BellaDonna Press, 2013

PROXY is an unrequited love story in prose poems, where the landscape of the beloved body becomes the windows of New York City, the deserts of North Africa, and the mangroves of the Caribbean. PROXY is a conversation with the calculus, plotting and space against the infinite  capacities of desire.

 

"With swagger and appetite, the poems in R. Erica Doyle’s proxy reveal the costs of masking one’s vulnerability.  Like Arthur Rimbaud, Lucille Clifton, and Richard Siken, these poems suggest the struggle to be released from one’s own depths is life’s greatest adventure. Proxy asks us to perform scenarios of love and loss as if we had no other choice. Because it is difficult to resist Doyle’s crisp and cannylanguage, the sum effect of this exercise is wonder."

—Wendy S. Walters

"R. Erica Doyle puts the focus back in fucking, the horse back into romance, the rendering back in sorrow, the heart back into the mind.
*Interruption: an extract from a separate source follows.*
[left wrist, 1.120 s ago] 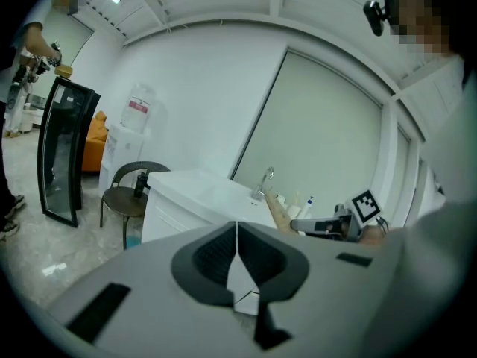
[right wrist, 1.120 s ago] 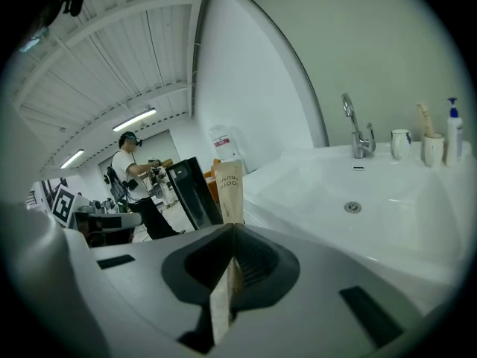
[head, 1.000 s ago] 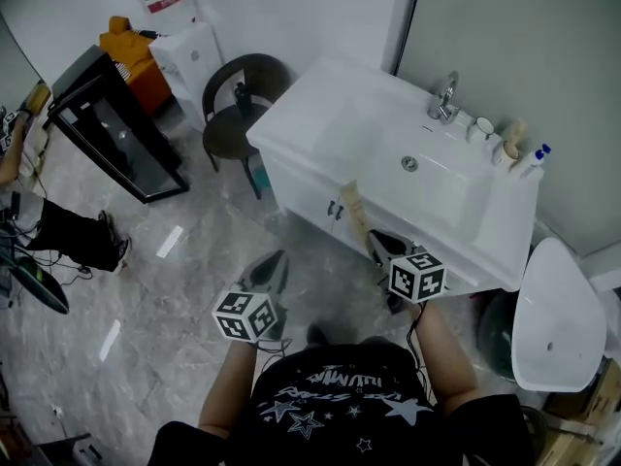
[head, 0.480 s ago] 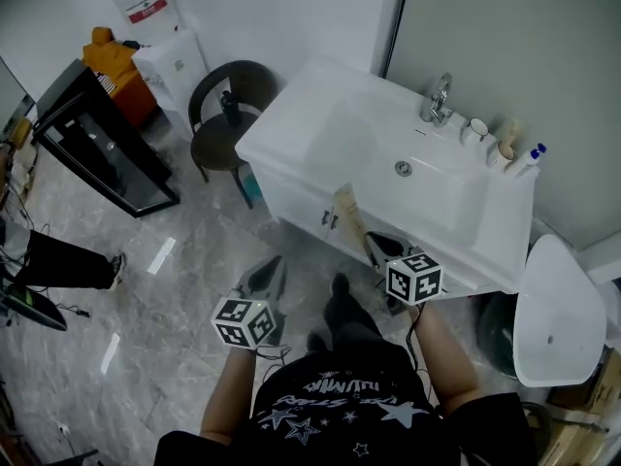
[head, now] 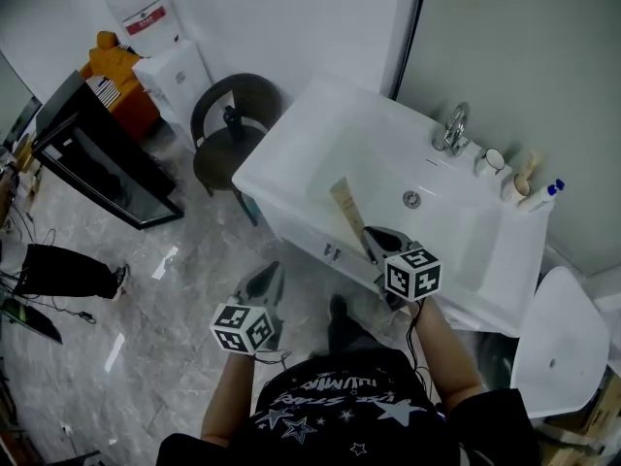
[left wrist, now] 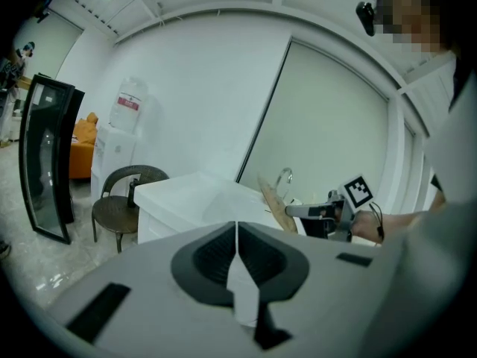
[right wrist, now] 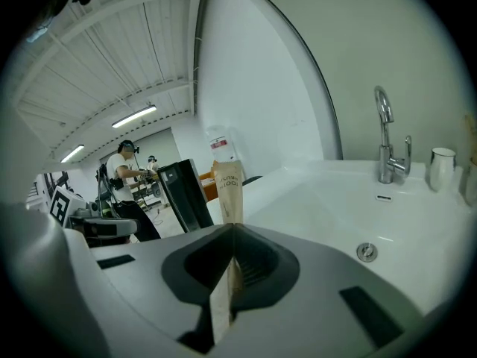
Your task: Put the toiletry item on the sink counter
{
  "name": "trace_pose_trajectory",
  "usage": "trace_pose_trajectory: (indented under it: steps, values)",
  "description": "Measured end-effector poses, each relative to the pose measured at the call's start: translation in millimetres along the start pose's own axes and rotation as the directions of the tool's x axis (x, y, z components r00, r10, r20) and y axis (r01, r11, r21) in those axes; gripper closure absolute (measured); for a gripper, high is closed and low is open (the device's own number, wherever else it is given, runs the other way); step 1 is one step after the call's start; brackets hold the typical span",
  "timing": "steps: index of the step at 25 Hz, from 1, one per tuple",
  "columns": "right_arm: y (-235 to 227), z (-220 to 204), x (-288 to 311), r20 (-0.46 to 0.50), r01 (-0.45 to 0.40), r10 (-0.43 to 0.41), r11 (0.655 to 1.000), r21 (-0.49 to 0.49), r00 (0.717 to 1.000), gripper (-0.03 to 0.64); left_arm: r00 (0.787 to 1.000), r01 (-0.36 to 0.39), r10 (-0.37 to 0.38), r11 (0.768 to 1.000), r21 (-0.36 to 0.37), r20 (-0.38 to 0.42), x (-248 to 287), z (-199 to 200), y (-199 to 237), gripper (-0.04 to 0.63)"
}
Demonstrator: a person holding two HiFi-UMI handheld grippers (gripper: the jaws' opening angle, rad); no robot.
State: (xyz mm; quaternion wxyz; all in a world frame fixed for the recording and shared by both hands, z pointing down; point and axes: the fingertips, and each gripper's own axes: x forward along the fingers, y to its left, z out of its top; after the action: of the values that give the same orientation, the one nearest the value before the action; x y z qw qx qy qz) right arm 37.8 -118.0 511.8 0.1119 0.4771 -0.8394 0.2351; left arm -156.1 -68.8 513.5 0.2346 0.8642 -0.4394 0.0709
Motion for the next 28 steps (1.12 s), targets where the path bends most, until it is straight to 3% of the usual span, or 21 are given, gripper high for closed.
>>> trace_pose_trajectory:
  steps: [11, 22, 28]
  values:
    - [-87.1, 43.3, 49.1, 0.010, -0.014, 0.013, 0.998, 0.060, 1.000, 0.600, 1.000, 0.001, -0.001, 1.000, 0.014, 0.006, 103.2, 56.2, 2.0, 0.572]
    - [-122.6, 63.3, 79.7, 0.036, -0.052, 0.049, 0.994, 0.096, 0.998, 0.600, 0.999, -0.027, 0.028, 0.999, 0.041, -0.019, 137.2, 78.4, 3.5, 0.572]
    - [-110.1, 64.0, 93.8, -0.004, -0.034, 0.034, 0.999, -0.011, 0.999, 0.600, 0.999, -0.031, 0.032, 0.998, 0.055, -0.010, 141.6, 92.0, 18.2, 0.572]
Bold, desperate, intelligent, on and off the borderline of poetry, sex and the break of passion."

—Sarah Schulman

 

"How can you sit lie stand lean wade not fidget cross/un/cross your legs tight tight tight while releasing the pressure that is R. Erica Doyle’s proxy? To sting while being stung. To drink when famished. Eat Devour quickness. These words “[l]eave enough filth to make a difference.” Un/plant the seed. Strain to blossom break. I am exhausted. Returning for more. Unsatiated. This proxy “displace[s] the lust”. Yes, “wounds [are] getting deeper.”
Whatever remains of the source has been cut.